A strict report, worthy of sympathy.

A violent surfacing of adolescence (which has little in common with Tarkington's earlier, broadly comic, Seventeen) has a compulsive impact.

"Nobody big except me" is the dream world of Holden Caulfield and his first person story is down to the basic, drab English of the pre-collegiate. For Holden is now being bounced from fancy prep, and, after a vicious evening with hall- and roommates, heads for New York to try to keep his latest failure from his parents. He tries to have a wild evening (all he does is pay the check), is terrorized by the hotel elevator man and his on-call whore, has a date with a girl he likes—and hates, sees his 10 year old sister, Phoebe.

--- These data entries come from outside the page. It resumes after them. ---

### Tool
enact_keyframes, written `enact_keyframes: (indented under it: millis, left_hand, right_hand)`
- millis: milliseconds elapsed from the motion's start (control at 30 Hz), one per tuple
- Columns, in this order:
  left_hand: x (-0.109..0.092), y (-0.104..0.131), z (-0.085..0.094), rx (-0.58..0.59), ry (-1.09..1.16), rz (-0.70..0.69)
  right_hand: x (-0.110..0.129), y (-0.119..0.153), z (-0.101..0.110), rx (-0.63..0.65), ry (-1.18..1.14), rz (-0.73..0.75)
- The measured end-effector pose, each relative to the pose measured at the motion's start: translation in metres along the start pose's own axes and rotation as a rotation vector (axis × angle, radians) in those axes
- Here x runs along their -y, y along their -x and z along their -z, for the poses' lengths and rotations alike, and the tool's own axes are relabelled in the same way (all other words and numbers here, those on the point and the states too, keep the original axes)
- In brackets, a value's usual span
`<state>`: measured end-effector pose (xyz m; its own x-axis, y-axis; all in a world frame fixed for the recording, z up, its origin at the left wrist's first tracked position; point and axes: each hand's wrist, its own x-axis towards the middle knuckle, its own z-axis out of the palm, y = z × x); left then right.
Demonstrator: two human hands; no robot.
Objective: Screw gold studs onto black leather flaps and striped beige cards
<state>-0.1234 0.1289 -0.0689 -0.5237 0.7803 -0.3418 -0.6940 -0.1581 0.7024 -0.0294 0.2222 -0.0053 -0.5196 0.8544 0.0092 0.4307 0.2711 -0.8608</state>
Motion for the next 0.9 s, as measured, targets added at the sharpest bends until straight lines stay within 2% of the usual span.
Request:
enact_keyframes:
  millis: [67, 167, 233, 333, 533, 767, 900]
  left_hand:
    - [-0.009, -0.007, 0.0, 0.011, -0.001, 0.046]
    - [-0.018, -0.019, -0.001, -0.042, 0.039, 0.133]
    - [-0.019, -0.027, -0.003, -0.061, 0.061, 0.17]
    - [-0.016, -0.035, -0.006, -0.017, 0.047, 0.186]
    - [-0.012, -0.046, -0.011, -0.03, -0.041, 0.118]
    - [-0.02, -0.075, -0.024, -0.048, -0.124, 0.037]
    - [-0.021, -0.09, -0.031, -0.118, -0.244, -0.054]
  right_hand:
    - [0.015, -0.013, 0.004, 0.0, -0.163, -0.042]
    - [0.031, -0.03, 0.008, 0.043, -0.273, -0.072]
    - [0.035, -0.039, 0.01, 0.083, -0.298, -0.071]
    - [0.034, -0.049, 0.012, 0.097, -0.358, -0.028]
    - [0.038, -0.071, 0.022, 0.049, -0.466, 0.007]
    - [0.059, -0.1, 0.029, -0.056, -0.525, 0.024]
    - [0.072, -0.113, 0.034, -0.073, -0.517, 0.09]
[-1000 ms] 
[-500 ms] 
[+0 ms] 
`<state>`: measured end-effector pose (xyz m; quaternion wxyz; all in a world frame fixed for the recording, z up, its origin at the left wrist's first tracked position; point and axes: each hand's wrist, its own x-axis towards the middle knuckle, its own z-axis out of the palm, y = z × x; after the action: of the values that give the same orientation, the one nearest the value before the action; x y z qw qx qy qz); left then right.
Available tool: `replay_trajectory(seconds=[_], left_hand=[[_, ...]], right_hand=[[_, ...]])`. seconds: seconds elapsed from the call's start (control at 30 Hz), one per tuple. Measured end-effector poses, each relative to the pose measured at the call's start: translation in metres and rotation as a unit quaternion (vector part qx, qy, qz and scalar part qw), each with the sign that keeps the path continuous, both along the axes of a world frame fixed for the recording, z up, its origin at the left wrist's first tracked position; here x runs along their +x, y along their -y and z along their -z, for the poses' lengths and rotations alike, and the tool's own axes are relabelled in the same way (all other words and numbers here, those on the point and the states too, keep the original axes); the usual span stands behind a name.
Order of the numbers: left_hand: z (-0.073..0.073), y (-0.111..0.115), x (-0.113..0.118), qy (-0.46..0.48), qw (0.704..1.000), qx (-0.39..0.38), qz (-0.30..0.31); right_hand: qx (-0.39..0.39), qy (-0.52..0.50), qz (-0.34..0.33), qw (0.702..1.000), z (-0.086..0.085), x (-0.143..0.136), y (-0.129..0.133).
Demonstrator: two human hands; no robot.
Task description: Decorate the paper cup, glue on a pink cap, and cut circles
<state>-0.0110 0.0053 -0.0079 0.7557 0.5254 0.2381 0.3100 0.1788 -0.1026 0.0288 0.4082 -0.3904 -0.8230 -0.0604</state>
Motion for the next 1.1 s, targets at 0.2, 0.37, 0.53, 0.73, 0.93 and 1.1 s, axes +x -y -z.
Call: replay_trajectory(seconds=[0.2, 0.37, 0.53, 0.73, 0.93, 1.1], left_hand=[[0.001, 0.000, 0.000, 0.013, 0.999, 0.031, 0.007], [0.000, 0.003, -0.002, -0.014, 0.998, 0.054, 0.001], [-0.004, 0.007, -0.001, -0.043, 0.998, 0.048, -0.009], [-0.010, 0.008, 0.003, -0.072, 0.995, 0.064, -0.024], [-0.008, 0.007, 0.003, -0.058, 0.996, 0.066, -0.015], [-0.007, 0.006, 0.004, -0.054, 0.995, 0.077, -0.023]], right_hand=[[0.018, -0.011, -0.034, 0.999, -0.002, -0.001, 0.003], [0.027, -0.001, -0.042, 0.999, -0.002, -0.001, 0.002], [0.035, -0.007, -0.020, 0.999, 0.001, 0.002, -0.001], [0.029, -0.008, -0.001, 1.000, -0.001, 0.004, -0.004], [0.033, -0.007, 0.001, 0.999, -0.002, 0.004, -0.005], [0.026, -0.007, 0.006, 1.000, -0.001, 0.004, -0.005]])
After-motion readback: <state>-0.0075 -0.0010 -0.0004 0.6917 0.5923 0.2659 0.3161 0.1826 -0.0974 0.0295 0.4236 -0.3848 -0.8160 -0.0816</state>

He also visits a sympathetic English teacher after trying on a drunken session, and when he keeps his date with Phoebe, who turns up with her suitcase to join him on his flight, he heads home to a hospital siege. This is tender and true, and impossible, in its picture of the old hells of young boys, the lonesomeness and tentative attempts to be mature and secure, the awful block between youth and being grown-up, the fright and sickness that humans and their behavior cause the challenging, the dramatization of the big bang. It is a sorry little worm's view of the off-beat of adult pressure, of contemporary strictures and conformity, of sentiment….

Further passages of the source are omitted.